First and foremost, a very happy birthday to Julie , who will be celebrating tonight by watching the debate (then maybe getting tattooed or pierced?), like I hope most of you are. Yes, there is no better way to kick off a weekend of partying like watching presidential debates. I’m having my own debate party at my camp. I’m pretty darn excited. After those plans, the weekend will be pretty much a free for all. Wackiness will ensue.

And now it’s time again for an E-Lo History Lesson!
Ok, boys and girls. As we know, tonight there will be a very heated debate, full of hot topics, such as the war on terror, the war in Iraq, the economy, and healthcare. But what were the topics of choice in former presidential debates, you ask? Well let me tell you!

In 1858, it was the Illinois Senate Debates. Abraham Lincoln and Stephen A. Douglas, both very stern looking gentlemen, I might add, said their piece regarding slavery and the Union. There were seven debates total, each 3 hours in length. The first candidate spoke for an hour, and the second spoke for and hour and a half, taking the first half hour to respond.
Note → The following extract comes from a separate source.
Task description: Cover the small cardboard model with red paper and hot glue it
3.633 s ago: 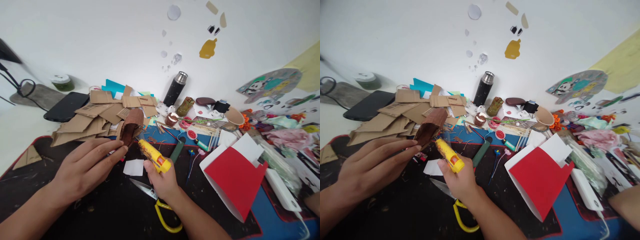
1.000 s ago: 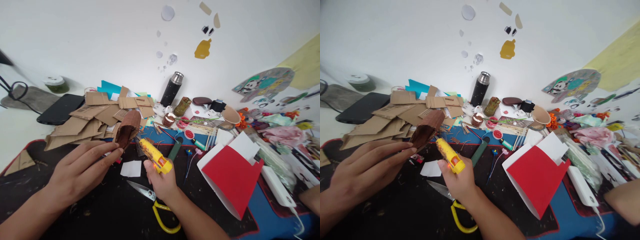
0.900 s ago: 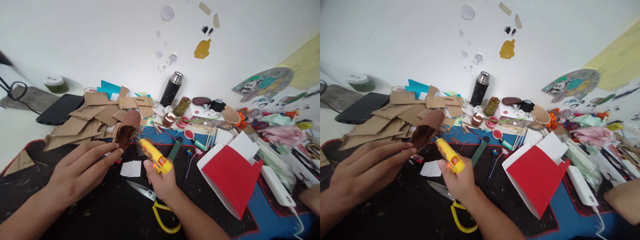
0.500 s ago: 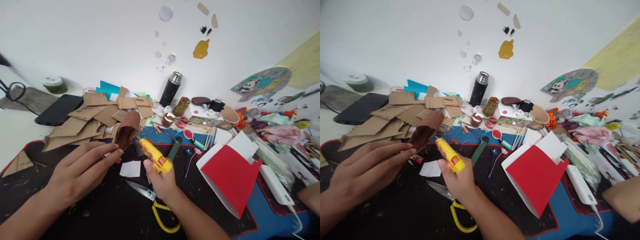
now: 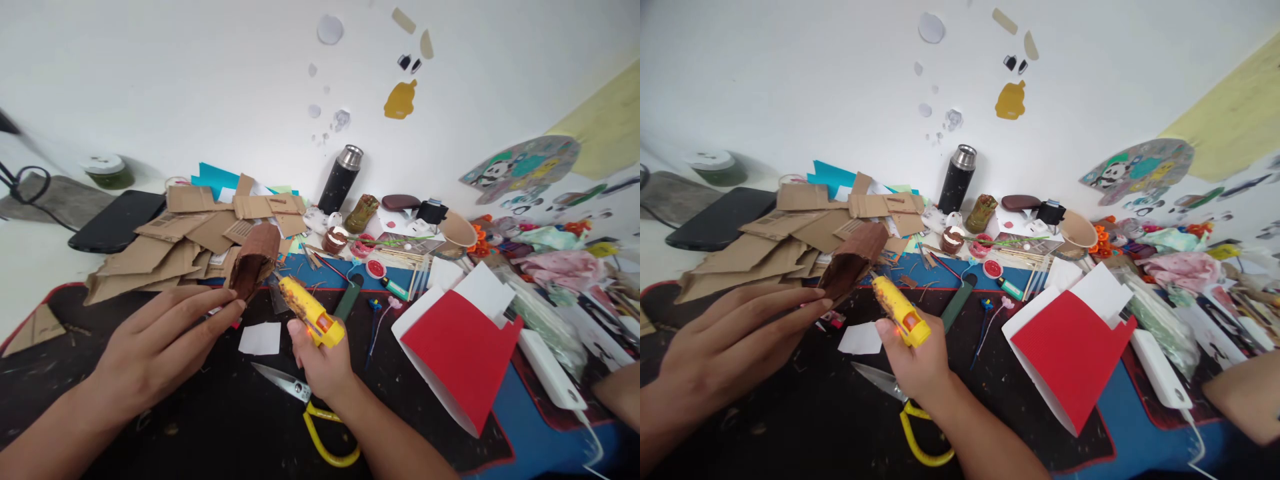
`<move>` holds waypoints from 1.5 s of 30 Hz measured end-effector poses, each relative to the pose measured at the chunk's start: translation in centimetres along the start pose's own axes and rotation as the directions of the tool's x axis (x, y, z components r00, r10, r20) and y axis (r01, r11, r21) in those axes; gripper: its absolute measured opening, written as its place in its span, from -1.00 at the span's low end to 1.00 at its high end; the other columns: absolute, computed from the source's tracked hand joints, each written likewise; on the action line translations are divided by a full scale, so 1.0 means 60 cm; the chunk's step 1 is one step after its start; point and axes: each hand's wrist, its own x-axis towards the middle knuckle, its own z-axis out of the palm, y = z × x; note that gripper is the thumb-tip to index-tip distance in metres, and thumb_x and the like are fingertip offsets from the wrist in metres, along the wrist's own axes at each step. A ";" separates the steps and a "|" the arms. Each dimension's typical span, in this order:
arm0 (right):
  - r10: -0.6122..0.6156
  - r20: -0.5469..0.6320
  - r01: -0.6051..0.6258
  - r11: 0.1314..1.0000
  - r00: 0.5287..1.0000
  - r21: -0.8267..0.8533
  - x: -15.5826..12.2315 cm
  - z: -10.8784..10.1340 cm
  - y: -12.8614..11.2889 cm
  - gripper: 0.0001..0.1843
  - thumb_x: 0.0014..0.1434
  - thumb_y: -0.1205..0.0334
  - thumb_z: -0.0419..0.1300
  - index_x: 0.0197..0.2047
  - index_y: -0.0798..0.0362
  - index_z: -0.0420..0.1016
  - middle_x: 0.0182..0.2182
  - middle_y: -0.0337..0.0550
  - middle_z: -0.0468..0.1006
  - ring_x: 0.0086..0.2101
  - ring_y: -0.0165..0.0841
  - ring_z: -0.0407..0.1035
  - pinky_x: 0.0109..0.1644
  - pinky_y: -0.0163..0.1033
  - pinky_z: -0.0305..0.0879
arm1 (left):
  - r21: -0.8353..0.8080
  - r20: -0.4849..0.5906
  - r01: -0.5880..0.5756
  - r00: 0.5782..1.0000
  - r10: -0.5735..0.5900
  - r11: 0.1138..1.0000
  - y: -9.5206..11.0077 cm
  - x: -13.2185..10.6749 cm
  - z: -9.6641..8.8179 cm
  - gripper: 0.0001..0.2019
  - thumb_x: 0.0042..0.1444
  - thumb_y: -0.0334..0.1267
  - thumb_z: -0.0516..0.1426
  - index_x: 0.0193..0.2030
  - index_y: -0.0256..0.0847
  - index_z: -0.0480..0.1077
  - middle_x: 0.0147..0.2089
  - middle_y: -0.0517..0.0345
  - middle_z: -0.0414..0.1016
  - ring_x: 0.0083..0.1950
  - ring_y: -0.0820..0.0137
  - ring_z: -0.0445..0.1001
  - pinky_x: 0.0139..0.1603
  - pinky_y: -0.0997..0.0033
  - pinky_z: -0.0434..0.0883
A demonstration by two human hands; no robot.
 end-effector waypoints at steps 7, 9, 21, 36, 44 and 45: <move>-0.010 0.004 0.010 1.000 1.000 0.027 0.002 -0.001 -0.003 -0.30 0.51 -0.43 0.22 -0.48 -0.09 0.30 -0.69 -0.35 0.27 -0.62 -0.41 0.21 -0.56 -0.29 0.12 | 0.006 0.022 0.008 1.000 -0.008 1.000 0.002 0.000 -0.003 -0.55 0.36 -0.71 0.30 0.28 -0.24 0.56 0.19 -0.04 0.74 0.21 0.26 0.65 0.31 0.20 0.59; -0.011 0.002 0.011 1.000 1.000 0.024 0.002 -0.002 -0.003 -0.29 0.51 -0.43 0.21 -0.48 -0.10 0.29 -0.69 -0.35 0.25 -0.61 -0.40 0.22 -0.56 -0.29 0.12 | 0.008 0.020 0.016 1.000 -0.016 1.000 0.003 -0.001 -0.002 -0.57 0.39 -0.68 0.29 0.28 -0.21 0.56 0.19 -0.01 0.74 0.21 0.28 0.66 0.30 0.21 0.60; 0.009 -0.013 -0.009 0.999 1.000 0.031 0.002 -0.002 -0.004 -0.29 0.49 -0.44 0.22 -0.50 -0.10 0.32 -0.71 -0.33 0.26 -0.62 -0.38 0.23 -0.58 -0.28 0.13 | -0.008 0.021 0.033 0.999 -0.033 0.999 0.000 -0.008 0.001 -0.54 0.38 -0.64 0.28 0.31 -0.14 0.58 0.22 0.02 0.77 0.22 0.24 0.69 0.32 0.20 0.63; 0.010 -0.021 -0.009 0.999 1.000 0.042 0.003 -0.002 -0.005 -0.29 0.48 -0.45 0.23 -0.49 -0.09 0.34 -0.69 -0.32 0.27 -0.57 -0.35 0.29 -0.55 -0.28 0.17 | -0.040 -0.025 0.035 0.999 -0.036 0.999 -0.001 -0.022 0.017 -0.51 0.39 -0.60 0.22 0.34 -0.10 0.58 0.21 -0.02 0.78 0.19 0.15 0.74 0.28 0.15 0.69; 0.007 -0.032 -0.007 1.000 0.999 0.024 0.003 -0.002 -0.004 -0.29 0.50 -0.44 0.20 -0.49 -0.10 0.33 -0.69 -0.31 0.26 -0.58 -0.35 0.28 -0.55 -0.28 0.17 | -0.037 -0.006 0.016 1.000 -0.016 0.999 0.000 -0.023 0.018 -0.57 0.47 -0.56 0.18 0.36 -0.15 0.57 0.21 -0.06 0.76 0.21 0.16 0.70 0.28 0.13 0.68; 0.005 -0.033 -0.004 1.000 0.999 0.024 0.003 -0.002 -0.005 -0.29 0.50 -0.44 0.21 -0.50 -0.10 0.33 -0.69 -0.31 0.27 -0.57 -0.35 0.29 -0.55 -0.28 0.18 | -0.037 -0.002 0.011 1.000 -0.012 0.999 0.000 -0.023 0.019 -0.58 0.47 -0.56 0.18 0.36 -0.17 0.57 0.21 -0.08 0.76 0.21 0.15 0.70 0.27 0.13 0.68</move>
I bet witty banter abounded in those debates!

In 1948, Oregon was the host of the Republican Presidential Primary Debate between Thomas Dewey and Harold Stassen. This was the first and last presidential debate limited to a single issue. Can anybody guess what that issue was? Abortion? Gay marriage? Welfare Reform? No, sir! It was all about outlawing the Communist party in the U.S. Was it held in a bunker? Nope, it was on the radio! Technology is an amazing thing.
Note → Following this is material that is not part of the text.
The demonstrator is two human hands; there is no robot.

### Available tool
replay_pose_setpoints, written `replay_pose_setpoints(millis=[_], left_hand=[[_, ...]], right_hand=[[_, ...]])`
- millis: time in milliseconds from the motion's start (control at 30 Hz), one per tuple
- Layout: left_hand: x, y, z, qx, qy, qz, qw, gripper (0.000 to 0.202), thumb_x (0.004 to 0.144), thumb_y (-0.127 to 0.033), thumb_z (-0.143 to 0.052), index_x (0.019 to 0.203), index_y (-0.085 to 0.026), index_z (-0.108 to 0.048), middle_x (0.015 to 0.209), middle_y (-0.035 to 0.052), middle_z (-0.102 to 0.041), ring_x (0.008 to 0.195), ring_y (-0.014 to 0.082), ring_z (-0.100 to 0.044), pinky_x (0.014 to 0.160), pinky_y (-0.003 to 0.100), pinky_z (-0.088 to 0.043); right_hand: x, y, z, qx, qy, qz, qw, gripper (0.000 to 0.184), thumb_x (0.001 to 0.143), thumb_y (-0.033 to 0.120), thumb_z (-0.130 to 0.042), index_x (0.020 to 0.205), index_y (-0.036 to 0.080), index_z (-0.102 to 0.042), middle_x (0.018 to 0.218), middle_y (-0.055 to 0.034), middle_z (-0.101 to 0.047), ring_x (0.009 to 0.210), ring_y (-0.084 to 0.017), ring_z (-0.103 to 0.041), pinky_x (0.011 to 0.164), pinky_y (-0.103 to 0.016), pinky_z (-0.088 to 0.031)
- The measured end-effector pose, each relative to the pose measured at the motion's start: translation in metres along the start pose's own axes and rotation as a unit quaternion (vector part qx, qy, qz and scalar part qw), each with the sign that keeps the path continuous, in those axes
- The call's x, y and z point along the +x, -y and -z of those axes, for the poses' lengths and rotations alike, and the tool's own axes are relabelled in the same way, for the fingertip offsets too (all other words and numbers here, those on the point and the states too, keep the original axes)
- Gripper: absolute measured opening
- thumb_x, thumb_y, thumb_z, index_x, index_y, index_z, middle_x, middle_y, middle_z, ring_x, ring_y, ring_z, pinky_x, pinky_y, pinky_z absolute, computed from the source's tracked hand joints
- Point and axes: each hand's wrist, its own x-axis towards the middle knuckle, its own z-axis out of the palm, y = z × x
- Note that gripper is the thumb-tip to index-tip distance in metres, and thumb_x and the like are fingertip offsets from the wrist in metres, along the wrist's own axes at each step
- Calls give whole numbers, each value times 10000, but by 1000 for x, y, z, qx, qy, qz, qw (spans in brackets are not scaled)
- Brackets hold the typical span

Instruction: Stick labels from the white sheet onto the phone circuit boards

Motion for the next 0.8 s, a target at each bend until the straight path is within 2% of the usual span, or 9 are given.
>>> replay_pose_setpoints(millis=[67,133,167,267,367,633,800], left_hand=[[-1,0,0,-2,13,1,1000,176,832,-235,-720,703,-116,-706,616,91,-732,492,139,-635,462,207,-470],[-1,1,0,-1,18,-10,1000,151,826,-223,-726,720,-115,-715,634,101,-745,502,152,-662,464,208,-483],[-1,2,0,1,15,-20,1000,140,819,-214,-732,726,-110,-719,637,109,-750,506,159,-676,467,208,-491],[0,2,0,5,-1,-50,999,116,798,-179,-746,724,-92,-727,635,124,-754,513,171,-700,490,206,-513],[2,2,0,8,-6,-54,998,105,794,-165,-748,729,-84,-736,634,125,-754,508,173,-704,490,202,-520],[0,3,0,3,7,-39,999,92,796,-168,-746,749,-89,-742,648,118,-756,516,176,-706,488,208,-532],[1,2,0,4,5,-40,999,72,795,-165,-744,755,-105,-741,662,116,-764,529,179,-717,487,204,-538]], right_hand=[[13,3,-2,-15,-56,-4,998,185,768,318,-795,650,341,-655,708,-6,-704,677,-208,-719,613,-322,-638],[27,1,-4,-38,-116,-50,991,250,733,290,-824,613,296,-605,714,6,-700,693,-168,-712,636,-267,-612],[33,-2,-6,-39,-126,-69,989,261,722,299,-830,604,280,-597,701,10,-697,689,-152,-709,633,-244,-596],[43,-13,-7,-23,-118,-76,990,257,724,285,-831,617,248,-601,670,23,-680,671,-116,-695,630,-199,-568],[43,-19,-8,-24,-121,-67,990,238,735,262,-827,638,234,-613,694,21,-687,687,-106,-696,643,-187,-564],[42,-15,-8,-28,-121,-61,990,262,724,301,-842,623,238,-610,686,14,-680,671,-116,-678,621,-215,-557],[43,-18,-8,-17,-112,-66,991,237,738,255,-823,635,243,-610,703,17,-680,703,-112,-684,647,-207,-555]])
Jumping ahead to 1960, the birth of modern debates, was the first televised General Election Presidential Debate between John F. Kennedy and Richard M. Nixon. These guys paved the way to the debates you see these days. There were four presidential debates and no vice presidential debates during the 1960 general election. They talked mostly about domestic issues, like the economy. The thing that was most remembered from the first televised debate was how the candidates looked. Yes, Americans wanted their candidates to be eye candy even back then! Kennedy took the cake in the looks department. Nixon was recovering from the flu and was pale and had lost weight. After the first debate, Nixon learned to wear dark suits and make-up! Pressing issues in 1960.
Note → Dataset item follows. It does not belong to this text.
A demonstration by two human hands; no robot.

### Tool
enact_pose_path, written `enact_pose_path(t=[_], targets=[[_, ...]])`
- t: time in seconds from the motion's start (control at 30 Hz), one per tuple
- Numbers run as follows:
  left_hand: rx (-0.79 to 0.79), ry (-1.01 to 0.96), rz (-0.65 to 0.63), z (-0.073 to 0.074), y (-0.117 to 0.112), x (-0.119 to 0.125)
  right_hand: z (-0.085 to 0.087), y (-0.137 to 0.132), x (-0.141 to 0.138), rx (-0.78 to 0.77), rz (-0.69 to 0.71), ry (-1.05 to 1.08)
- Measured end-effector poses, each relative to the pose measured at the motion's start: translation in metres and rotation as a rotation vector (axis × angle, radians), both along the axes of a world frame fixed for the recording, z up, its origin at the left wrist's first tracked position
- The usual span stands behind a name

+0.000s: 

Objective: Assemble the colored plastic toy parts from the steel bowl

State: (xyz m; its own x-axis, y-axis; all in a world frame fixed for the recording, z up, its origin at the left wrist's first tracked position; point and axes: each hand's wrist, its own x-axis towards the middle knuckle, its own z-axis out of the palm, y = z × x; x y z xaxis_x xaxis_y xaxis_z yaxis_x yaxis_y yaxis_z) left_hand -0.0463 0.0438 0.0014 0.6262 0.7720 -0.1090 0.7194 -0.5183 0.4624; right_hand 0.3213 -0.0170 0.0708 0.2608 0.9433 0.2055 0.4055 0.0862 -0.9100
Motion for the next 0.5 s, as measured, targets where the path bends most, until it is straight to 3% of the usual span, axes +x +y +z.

Moving even further ahead to 1992’s General Election Presidential Debate between Bill Clinton, George Bush, and Ross Perot. Now who doesn’t remember this one? I was in 9th grade… And if you think the phrase "Weapons of Mass Destruction" were coined by W., buddy, you are wrong! Clinton is quoted as saying in these debates, "We need to stop this proliferation of weapons of mass destruction." How about that? But we didn’t see him starting a war over it, did we? Speaking of war, how about that old war on drugs that we don’t hear much about anymore? Here’s what Bush had to say in 92, "The use of cocaine, for example, by teenagers is dramatically down." Teenagers. Not middle aged men, though. That’s all I have to say about that. Clinton responded by saying "But I know more about this, I think, than anybody else up here because I have a brother who's a recovering drug addict." Well, at least he admitted that. Somebody else in this debate had a family member who was an addict. Any guesses who, boys and girls?

So how will the 2004 General Election Presidential Debate turn out? Will there be blood and gore? Will chairs be thrown, like in baseball? Will the crowd boo and hiss? Should they just have a death match instead? The anticipation is mounting. I hope you all watch and tell me what you think.

Yeah...I wrote this last night at 3 a.m., so sorry if it sounds a little loopy. Well, off to pack my bags for my big party weekend. Hopefully I can get some good pictures of this crazy thing they call ALF. Alien life form, indeed. No, Autumn Leaf Festival... the only time of year when Clarion's population is over 100,000... It reminds me of an episode of the Family Guy that was on a couple nights ago, when all the leafers come to town. That's pretty much what Clarion is like right now. So I'm going to go add to the out of town population.

Everybody have a good weekend! I'm gonna make like a tree and leave. Oh, and don't forget to comment on my last post. Buh-bye.